A Kango, la donne a été la même, le premier responsable politique de cette commune, Christian Menvie m’Obame a fait des pieds et des mains pour réserver un accueil chaleureux au messager du Président de la République, Ali Bongo Ondimba. C’est le premier magistrat de la ville, Martine Oyane Ovone qui a remis les clés de la cité au Directeur de Cabinet du Président de la République, en lui décernant le titre de citoyen d’honneur de Kango. Pour le maire de la commune de Kango, la ville dont elle est la première magistrat est « un véritable brassage culturel exemplaire mettant en osmose un dialogue réussi entre les différents peuples du Gabon ».

Le contenu du message : ‘’L’appel à l’unité’’

Le messager d’Ali Bongo, comme partout où il est passé, a appelé à l’unité pour le développement du pays, en général et de l’Estuaire, en particulier. « Vous avez le plus beau département, mais en même temps quand on voit l’état de la route, on n’est déçu. Ce n’est pas acceptable. On dit un seul doigt ne peut pas laver le visage. Ce qui nous a tués, c’est la division…. On arrête la division et on travaille  » lancera-t-il aux populations qui ont apprécié le message à sa juste valeur.

Après Cocobeach, Kango, le tour est revenu à Ntoum. Là-bas aussi, l’accueil a été remarquable et la mobilisation aussi.
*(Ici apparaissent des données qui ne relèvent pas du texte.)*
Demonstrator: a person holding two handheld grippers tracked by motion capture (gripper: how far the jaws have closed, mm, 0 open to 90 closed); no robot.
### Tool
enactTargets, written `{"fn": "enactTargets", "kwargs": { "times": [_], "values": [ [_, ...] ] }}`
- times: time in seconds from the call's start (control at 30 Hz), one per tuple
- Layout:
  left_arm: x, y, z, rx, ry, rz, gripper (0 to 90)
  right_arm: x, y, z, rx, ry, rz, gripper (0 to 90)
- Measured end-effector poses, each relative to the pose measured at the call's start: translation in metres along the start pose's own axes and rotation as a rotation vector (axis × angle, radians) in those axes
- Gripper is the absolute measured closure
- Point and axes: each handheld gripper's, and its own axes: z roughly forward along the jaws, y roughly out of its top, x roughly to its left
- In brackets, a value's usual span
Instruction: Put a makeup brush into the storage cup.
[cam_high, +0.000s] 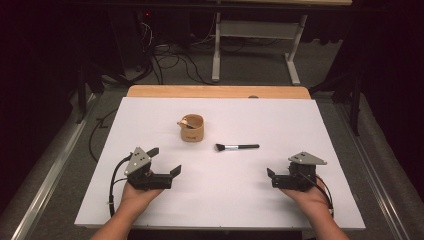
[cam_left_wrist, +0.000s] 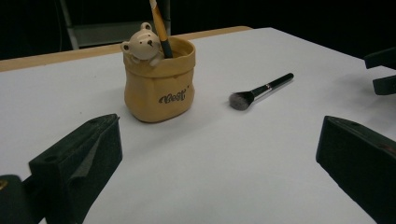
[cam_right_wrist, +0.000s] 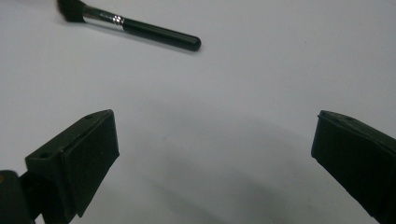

Brice Laccruche Alihanga, a été impressionné par cette forte mobilisation des Ntoumois. Julien Nkoghe Bekale, pour sa part, a salué cette mobilisation et a appelé les uns et les autres à l’unité.

Mais après cette première étape de la tournée, dans la province de l’Estuaire, du DCPR, une question subsiste tout de même sur toutes les lèvres des Esturiens, à savoir : et après. Oui et après ? Cette question revient régulièrement après les différentes étapes du Directeur de Cabinet du Président de la République. L’Estuaire est la première province du Gabon et abrite la capitale politique du pays, mais de par cette position, elle accuse un déficit criard sur le plan des infrastructures routières. Du Pk 27 à Nsilé, en passant par Ntoum-Cocobeach, sans omettre Ntoum-Donguila et autres Nkoltang- Plaine Ayeme ainsi que Pk9-Bambouchine, la situation est la même : le manque de routes. D’où la question posée. Car, après cette tournée d’inspection, les Esturiens attendent eux, aussi, comme partout ailleurs, les retombées de la tournée du DCPR qui, le moment venu, devrait rendre compte à qui de droit pour que l’Estuaire est ses routes dégradées ne soient plus qu’un mauvais souvenir.